Eva Cox: Let's acknowledge that Abbott's paid parental leave policy is better - Women's Agenda

Eva Cox: Let’s acknowledge that Abbott’s paid parental leave policy is better

It seems odd finding myself in the media spotlight as a “hardline feminist” policy freak because I am supporting one form of paid parental leave over another.

Yes, it is the Coalition version and it’s under attack from within, so why am I supporting it? Rather than side with the Tony Abbott critics or the Institute of Public Affairs and the il-Liberal Right, I prefer to judge the policy on its merits.

I want to state upfront my reasons. The Coalition model is closer to an industrial work entitlement that normalises paid parental leave than the current scheme, and it’s longer (26 weeks versus 18). This reinforces the idea that having babies is a legitimate reason for time off for workers and may change common workplace attitudes that assume a woman having babies is not serious about her job. The current system is a universal government payment of the minimum wage $606 per week for 18 weeks — and has no connection to a person’s pay. Most get less than their previous income, some a lot less. And more than half the recipients lose income over their leave as well.

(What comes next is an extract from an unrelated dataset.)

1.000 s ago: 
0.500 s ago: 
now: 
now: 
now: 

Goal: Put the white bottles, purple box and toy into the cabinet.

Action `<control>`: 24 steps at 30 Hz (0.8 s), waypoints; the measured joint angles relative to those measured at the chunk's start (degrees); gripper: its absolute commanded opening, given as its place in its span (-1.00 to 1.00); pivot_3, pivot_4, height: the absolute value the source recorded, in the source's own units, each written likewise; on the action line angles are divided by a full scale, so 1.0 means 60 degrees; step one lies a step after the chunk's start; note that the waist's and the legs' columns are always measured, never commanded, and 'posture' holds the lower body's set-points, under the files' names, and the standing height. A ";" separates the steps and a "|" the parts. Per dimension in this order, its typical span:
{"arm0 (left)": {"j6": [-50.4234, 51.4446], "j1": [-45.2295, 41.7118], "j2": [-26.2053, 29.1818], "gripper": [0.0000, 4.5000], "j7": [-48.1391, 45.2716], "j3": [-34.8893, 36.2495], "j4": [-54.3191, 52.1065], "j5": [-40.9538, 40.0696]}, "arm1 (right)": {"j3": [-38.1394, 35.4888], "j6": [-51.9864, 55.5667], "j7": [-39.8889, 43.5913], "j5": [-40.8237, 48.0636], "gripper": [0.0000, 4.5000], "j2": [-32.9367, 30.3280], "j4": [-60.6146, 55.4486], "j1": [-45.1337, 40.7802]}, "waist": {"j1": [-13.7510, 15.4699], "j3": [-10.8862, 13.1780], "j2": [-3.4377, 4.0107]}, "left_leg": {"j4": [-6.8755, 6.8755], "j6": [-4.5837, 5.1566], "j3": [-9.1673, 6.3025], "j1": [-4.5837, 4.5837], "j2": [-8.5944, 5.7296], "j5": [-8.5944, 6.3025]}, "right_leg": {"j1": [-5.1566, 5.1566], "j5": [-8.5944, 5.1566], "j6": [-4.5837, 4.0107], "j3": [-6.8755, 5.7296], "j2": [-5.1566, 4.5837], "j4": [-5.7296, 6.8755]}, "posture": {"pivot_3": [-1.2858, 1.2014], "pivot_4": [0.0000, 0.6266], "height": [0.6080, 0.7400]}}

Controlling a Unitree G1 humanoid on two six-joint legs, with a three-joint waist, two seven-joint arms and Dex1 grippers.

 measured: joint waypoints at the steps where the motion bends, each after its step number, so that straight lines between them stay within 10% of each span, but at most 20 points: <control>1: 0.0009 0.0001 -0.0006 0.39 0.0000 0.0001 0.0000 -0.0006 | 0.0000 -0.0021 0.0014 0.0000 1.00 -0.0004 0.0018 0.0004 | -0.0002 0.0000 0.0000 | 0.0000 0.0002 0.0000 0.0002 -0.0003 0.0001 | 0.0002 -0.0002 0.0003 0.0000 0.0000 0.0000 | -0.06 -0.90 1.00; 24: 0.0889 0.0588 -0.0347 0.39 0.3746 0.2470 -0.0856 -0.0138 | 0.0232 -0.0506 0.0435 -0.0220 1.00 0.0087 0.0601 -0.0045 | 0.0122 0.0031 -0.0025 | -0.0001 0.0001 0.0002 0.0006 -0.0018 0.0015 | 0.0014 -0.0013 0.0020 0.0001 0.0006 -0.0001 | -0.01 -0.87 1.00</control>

The current media fuss about the form of payments for parental leave is a sad illustration of both the tenor of current political debates and continuing bizarre attitudes to women in paid work. At one level, the debate should be quite simple: is the leave pay rate of the primary carer (usually the mother) an industrial or welfare issue? If it is the former, then the payment level should relate to the normal pay rates for the agreed time; if the payment is basically a welfare one, then the payment should reflect the public benefit. Who funds the payment needs to be considered separately, as if it is to be a legal entitlement of either sort, the costs need to be pooled. Otherwise, those who employ mostly younger women and face prohibitive costs would be disadvantaged — a pooled funds version distributes the risks fairly.

This is not the way the issues are being discussed. Business, unsurprisingly, is opposing being taxed. Some see the extra expense as being unaffordable, but that can be separated out of questions of the type of payment. I would not object to changes to the Abbott scheme that would reduce the cap or maybe offer 80% of pay, as happens in Sweden. The real worry is that the main discussion seems to be based on the character and legitimacy of its proposer.

Too much of the discussion has been emotive, often sexist and deeply irrational. The most offensive idea seems to have been that maybe a handful of high-earning women would continue their salaries while procreating. This in itself raised a level of ire that is not applied to high-income men. Why differentiate because they are women having babies? Very few in this tax bracket would still be bearing children, if they ever did.

Is it because they are having babies? We all get paid our normal wages when we have the flu, are on compo or long service leave, so why not for women in labour? Or is there a lack of comfort with the image of high-learning women? The confusion became worse in some bizarre responses to a somewhat badly worded (and misreported) statement from Abbott. In discussing his belief that highly qualified women should be paid what they earned, to connect them more to the workforce, he used the phrase “women of that calibre”. All hell broke loose — it was elitist and worse.

Inequalities are increasing between women, as more earn higher pay and rise into senior positions, but more so among men. Income distribution overall is a separate issue but seems to be confused here, suggesting discomfort with the idea of women who are powerful. That is why we need to normalise women’s relationship to paid work and money.

Most OECD countries offer paid parental leave. In Sweden, it is for over 12 months at 80% of pay. I have no problem with a discount — costs are usually lower when you don’t go to work — but it is clearly a workforce entitlement. We are nowhere near the top of the OECD now and would still not be if the Abbott scheme was introduced. Most women’s groups supported the idea of replacement income up to average weekly earnings in the 2002 inquiry into parental leave run by Pru Goward, then the federal s-x discrimination commissioner. That would be closer to the Abbott version than the Jenny Macklin one.

Maybe we should all use the Abbott-expressed good intentions to work towards an industrial version, but less expensive than the current proposal. That would meet most of the problems and reinforce the idea that parental leave is an industrial entitlement. Though Alex Hawke and other Coalition dissenters probably don’t have that in mind.